Potential assessment issues and related planning questions
The table below includes potential issues that may arise in the assessment of a medicine and questions that may help to understand these issues.
Table 2. Issues and planning questions related to the population
|The population in the RCT is too narrow/skewed (for example, with respect to age, gender, comorbidity) compared with the expected real-world population, and so the effect size is not necessarily generalisable||• How do population characteristics differ between the RCT and equivalent (local) real-world population?
• Are any differences expected to result in a different effect size?
|The population expected to be treated is at an earlier or later position in the care pathway than that in the RCTs (for example, first-line therapy in the RCT, but in the real world treatment will be second or third line). So there is no data on effect size in population of interest.

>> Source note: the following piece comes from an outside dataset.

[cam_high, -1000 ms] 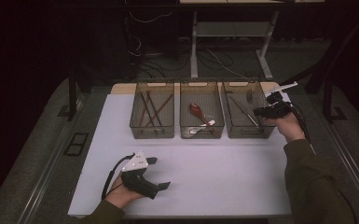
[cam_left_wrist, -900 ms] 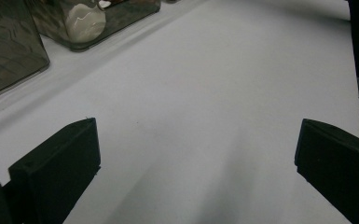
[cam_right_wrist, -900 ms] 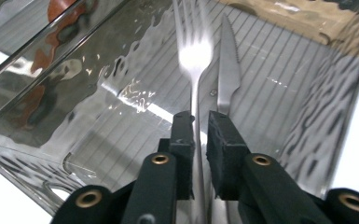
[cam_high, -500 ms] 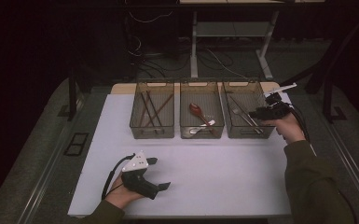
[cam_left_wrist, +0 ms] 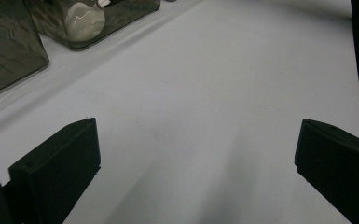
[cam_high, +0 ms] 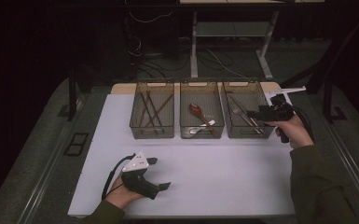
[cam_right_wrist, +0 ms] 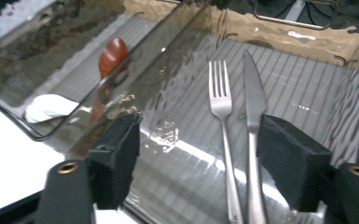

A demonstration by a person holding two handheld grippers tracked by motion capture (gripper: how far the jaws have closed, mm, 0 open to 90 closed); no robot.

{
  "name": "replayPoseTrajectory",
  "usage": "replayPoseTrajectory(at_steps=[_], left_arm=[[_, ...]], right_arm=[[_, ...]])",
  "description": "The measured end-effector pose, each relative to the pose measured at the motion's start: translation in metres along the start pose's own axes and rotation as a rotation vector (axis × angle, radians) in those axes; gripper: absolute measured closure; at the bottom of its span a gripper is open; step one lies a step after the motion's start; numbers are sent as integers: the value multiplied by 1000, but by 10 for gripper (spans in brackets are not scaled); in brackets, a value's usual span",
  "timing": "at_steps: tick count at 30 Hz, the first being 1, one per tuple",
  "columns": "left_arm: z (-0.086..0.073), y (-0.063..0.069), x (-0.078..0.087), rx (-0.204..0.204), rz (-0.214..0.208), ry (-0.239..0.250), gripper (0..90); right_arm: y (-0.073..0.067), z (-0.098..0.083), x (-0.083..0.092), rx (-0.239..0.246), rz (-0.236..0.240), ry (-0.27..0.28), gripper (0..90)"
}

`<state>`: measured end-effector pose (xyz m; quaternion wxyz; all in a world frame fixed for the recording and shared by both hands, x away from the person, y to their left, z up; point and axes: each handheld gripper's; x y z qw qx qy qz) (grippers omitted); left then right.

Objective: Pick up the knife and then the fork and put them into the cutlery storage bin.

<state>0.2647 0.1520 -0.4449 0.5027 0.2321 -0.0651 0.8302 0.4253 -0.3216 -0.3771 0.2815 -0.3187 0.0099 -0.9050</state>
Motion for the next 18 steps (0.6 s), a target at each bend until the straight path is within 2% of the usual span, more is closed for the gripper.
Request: replayPoseTrajectory(at_steps=[4, 8, 18], left_arm=[[0, -1, 0, 0, 1, -1, 0], [0, -1, 0, -2, 1, -3, 0], [0, -2, 0, 0, 3, -2, 0]], right_arm=[[-6, -2, 6, 19, 12, 25, 238], [-14, -6, 13, 40, 53, 63, 210], [-40, -24, 26, 119, 116, 72, 192]])
Point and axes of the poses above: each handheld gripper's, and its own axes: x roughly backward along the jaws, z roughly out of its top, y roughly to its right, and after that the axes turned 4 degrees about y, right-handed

The care pathway at launch may not be the same as at the start of the RCT
The care pathway may vary by country
Treatment may not be consistent with product labelling
|• How are patients managed in the real world?
• Where is the new medicine likely to be in the care pathway?
• Are there any trial patients with the same prior treatment history as the expected real-world patients?
• Will the care pathway change significantly by the time of launch? (to understand the care pathway see here)
|RCT participant selection criteria are applied to a different standard in real-world practice (for example, clinician opinion may not be confirmed by all available laboratory or other tests). So the population treated may differ from population tested
Possibly exacerbated by the use of new genetic or biological screening
Concern that a larger number of patients may be treated in real-world practice, many of whom will not be able to benefit to same degree
The target population may not correspond to a subgroup recognised by clinicians with a distinct treatment approach
|• How are patients diagnosed and characterised in real-world practice?
• How does this differ to RCT criteria?
• Can target patients be identified using existing information in real-world clinical practice?
• Will target patients be identifiable in the real world without a change in clinical practice or investment in new tests/technology?
|The RCTs do not include ‘local-type’ patients, so trial efficacy is not generalisable to local practice
NB what may seem to be ethnic or sociodemographic differences may be due to differences in the care pathway, or the availability of comparators and other interventions
|• Are there geographical or ethnic differences that are expected to influence effect size? Do RCTs include sufficient patients to generalise across these groups?
• Are there protocol instructions such as ‘best supportive care’ that may vary significantly by geography?
• Do the RCT populations meet known requirements of HTA bodies?
Methods to explore potential issues
To explore how the choice of study population may impact a medicine’s effect estimate, there are a number of methods you may use. See methods to explore and identify drivers of effectiveness.
In addition, it may be useful to examine if channeling bias has occurred for previously authorised medicines in the disease area of interest and to consider if this may be an issue for the medicine of interest (channeling bias occurs when a newly marketed medicine and an established medicine with similar therapeutic indications are prescribed to different patients according to their prognostic characteristics). This has been examined in GetReal case studies in 3 disease areas: anti-coagulant medicines, anti-hypertensive medicines, and anti-diabetic medicines.
It may also be helpful to consider existing health technology assessments in the disease area.